Work order:
In the listing below, the lines starting with the line with "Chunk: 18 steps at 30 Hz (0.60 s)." and going on through the line with "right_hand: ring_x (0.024" are to be reproduced exactly, and only those.

******

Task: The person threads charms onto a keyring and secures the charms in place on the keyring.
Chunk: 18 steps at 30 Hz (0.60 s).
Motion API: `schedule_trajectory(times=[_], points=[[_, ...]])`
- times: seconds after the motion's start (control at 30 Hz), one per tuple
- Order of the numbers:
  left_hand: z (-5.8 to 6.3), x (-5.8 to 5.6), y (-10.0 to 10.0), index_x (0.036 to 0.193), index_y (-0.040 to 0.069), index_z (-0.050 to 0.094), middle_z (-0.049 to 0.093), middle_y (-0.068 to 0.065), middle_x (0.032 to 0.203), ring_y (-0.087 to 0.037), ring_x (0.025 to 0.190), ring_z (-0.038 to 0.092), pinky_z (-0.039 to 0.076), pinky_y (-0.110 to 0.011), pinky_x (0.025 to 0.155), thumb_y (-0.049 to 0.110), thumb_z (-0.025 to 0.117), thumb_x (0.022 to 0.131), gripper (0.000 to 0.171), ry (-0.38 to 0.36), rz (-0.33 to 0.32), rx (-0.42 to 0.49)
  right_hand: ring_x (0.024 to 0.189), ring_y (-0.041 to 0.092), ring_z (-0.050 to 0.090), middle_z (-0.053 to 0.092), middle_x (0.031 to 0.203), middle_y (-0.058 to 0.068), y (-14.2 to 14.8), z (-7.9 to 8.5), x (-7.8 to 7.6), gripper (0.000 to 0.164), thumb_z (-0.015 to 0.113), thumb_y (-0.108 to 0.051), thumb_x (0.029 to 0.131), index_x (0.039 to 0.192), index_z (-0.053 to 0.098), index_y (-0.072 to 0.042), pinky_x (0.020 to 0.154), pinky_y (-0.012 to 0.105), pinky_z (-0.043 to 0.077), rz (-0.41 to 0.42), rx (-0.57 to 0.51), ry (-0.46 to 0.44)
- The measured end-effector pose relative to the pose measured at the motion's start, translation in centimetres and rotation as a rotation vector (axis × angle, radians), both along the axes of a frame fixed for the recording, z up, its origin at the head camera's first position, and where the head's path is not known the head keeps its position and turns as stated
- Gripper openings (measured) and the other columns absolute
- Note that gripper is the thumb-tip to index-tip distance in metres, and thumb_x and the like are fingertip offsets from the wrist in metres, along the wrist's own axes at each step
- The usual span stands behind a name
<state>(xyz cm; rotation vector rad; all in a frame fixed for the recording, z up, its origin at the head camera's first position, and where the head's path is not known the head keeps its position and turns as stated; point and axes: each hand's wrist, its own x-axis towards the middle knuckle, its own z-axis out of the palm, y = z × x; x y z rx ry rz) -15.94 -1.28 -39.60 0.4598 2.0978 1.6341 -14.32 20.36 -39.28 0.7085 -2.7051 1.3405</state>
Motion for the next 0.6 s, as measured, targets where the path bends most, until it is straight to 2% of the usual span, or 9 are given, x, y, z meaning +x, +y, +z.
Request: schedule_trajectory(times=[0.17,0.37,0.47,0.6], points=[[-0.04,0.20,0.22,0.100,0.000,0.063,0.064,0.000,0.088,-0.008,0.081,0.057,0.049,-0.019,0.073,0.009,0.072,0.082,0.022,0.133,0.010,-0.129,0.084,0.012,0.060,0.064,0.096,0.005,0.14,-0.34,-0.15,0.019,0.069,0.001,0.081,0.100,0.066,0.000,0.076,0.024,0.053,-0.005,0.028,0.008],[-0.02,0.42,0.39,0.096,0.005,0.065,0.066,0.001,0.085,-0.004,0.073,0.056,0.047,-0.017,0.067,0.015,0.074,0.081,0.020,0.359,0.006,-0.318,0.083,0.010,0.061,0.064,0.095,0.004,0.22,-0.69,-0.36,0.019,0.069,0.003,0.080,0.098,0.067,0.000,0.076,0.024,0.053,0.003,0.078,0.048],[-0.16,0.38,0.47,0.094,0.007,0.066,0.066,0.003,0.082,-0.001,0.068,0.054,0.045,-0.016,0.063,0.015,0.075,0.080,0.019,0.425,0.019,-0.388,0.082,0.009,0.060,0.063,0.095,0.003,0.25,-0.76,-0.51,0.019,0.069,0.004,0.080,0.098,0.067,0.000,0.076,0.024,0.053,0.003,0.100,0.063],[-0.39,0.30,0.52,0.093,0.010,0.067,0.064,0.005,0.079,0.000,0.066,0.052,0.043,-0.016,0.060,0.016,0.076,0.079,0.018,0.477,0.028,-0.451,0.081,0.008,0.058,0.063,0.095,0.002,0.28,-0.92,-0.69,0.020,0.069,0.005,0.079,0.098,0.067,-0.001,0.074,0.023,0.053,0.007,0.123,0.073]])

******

Answer for this exercise:
Chunk: 18 steps at 30 Hz (0.60 s).
Motion API: `schedule_trajectory(times=[_], points=[[_, ...]])`
- times: seconds after the motion's start (control at 30 Hz), one per tuple
- Order of the numbers:
  left_hand: z (-5.8 to 6.3), x (-5.8 to 5.6), y (-10.0 to 10.0), index_x (0.036 to 0.193), index_y (-0.040 to 0.069), index_z (-0.050 to 0.094), middle_z (-0.049 to 0.093), middle_y (-0.068 to 0.065), middle_x (0.032 to 0.203), ring_y (-0.087 to 0.037), ring_x (0.025 to 0.190), ring_z (-0.038 to 0.092), pinky_z (-0.039 to 0.076), pinky_y (-0.110 to 0.011), pinky_x (0.025 to 0.155), thumb_y (-0.049 to 0.110), thumb_z (-0.025 to 0.117), thumb_x (0.022 to 0.131), gripper (0.000 to 0.171), ry (-0.38 to 0.36), rz (-0.33 to 0.32), rx (-0.42 to 0.49)
  right_hand: ring_x (0.024 to 0.189), ring_y (-0.041 to 0.092), ring_z (-0.050 to 0.090), middle_z (-0.053 to 0.092), middle_x (0.031 to 0.203), middle_y (-0.058 to 0.068), y (-14.2 to 14.8), z (-7.9 to 8.5), x (-7.8 to 7.6), gripper (0.000 to 0.164), thumb_z (-0.015 to 0.113), thumb_y (-0.108 to 0.051), thumb_x (0.029 to 0.131), index_x (0.039 to 0.192), index_z (-0.053 to 0.098), index_y (-0.072 to 0.042), pinky_x (0.020 to 0.154), pinky_y (-0.012 to 0.105), pinky_z (-0.043 to 0.077), rz (-0.41 to 0.42), rx (-0.57 to 0.51), ry (-0.46 to 0.44)

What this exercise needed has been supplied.